Please find all lines in the data that hold the string "camera" and copy them.

[[ Excerpted data, beginning ]]

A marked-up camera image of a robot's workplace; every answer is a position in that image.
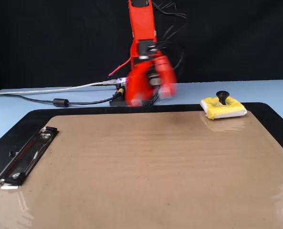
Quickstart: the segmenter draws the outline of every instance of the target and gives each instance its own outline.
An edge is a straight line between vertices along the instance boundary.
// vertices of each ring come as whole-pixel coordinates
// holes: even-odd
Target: light blue table
[[[247,81],[247,82],[213,82],[213,83],[179,83],[178,93],[171,99],[157,101],[155,105],[198,104],[201,99],[214,97],[217,91],[225,90],[239,102],[262,102],[268,104],[283,118],[283,80]],[[36,89],[15,89],[2,91],[31,91]],[[90,87],[78,91],[30,94],[29,98],[53,100],[64,98],[71,102],[91,102],[110,98],[114,86]],[[72,107],[109,106],[109,103],[72,106]],[[39,104],[19,98],[0,96],[0,138],[28,112],[37,109],[58,109],[51,104]]]

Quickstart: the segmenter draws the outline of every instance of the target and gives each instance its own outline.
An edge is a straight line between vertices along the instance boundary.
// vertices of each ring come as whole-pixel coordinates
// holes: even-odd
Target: yellow sponge
[[[243,116],[247,113],[245,107],[237,100],[227,97],[226,105],[219,102],[218,97],[201,100],[201,106],[210,119]]]

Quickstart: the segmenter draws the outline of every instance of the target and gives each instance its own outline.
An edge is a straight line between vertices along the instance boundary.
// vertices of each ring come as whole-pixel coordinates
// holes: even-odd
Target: black knob
[[[219,102],[223,105],[226,105],[226,98],[229,96],[229,93],[226,91],[217,92],[217,97],[219,98]]]

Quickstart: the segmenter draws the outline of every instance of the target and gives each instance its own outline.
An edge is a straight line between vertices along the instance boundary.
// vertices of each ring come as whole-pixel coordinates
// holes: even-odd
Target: white cable
[[[0,92],[1,94],[33,94],[33,93],[53,93],[53,92],[65,92],[68,90],[79,89],[83,87],[90,87],[90,86],[99,86],[99,85],[115,85],[116,80],[108,80],[98,83],[89,83],[86,85],[76,86],[76,87],[68,87],[68,88],[61,88],[61,89],[49,89],[49,90],[38,90],[38,91],[25,91],[25,92]]]

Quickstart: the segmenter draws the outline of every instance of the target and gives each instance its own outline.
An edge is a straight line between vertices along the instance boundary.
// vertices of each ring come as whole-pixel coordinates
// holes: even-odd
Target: red wire
[[[130,57],[125,63],[123,63],[122,65],[118,66],[113,72],[111,72],[111,73],[109,74],[109,76],[112,76],[112,75],[113,75],[115,72],[117,72],[120,68],[122,68],[122,67],[125,66],[127,63],[129,63],[130,60],[131,60],[131,57]]]

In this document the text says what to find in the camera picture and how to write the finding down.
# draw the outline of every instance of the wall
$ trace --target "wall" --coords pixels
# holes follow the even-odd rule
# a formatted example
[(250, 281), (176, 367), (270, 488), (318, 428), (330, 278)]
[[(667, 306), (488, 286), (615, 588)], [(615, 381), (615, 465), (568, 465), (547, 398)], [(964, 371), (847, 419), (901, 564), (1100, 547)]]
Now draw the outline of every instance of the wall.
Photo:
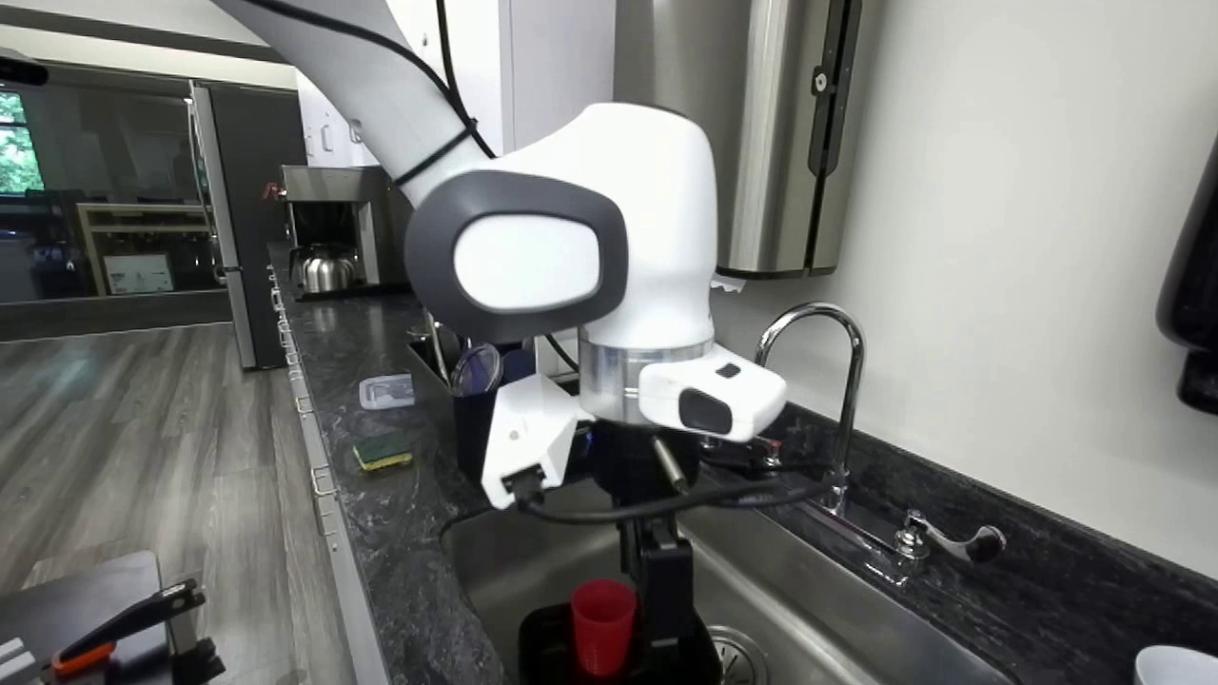
[[(842, 300), (861, 432), (1218, 579), (1218, 419), (1175, 404), (1152, 323), (1218, 134), (1218, 4), (883, 8), (842, 266), (719, 300), (719, 337)], [(832, 415), (842, 359), (821, 323), (776, 371)]]

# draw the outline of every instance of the faucet handle
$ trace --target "faucet handle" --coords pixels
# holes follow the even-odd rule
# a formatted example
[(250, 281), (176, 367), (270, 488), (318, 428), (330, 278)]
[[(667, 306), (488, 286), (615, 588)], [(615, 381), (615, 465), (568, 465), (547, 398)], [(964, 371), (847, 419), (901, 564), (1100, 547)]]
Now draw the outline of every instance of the faucet handle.
[(916, 561), (916, 547), (926, 546), (920, 538), (958, 564), (988, 564), (1007, 547), (997, 524), (977, 524), (967, 541), (955, 541), (945, 529), (936, 529), (920, 510), (909, 510), (907, 529), (898, 533), (898, 546), (913, 552), (909, 561)]

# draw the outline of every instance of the sink drain
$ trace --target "sink drain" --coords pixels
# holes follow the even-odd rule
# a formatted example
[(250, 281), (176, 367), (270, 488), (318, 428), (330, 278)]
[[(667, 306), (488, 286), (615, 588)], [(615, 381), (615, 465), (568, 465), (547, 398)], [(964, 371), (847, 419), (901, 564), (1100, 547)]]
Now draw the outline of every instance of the sink drain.
[(765, 665), (751, 637), (729, 626), (708, 626), (723, 677), (719, 685), (765, 685)]

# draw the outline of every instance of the window
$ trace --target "window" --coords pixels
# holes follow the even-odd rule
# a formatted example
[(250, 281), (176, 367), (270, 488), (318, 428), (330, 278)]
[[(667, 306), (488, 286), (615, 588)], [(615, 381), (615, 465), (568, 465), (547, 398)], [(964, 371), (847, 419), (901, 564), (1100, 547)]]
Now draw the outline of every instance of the window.
[(0, 91), (0, 196), (25, 191), (42, 191), (25, 102), (15, 91)]

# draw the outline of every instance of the ceiling
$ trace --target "ceiling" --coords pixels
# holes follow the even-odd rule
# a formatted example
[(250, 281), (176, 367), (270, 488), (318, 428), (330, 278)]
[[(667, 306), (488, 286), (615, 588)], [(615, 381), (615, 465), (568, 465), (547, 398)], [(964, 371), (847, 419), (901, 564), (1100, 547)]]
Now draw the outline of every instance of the ceiling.
[(209, 0), (0, 0), (0, 8), (261, 47), (250, 32), (242, 32)]
[(289, 70), (289, 65), (241, 60), (241, 56), (221, 56), (221, 55), (188, 55), (188, 49), (104, 41), (104, 37), (23, 32), (23, 26), (0, 26), (0, 47), (20, 49), (38, 60), (54, 60), (54, 65), (297, 88), (297, 70)]

[[ Excerpted data, end ]]

* _Output below_
A marked-up camera image of a robot's workplace; every answer is a position in that image.
In this document the text says what to find in the camera picture and how to write the finding down.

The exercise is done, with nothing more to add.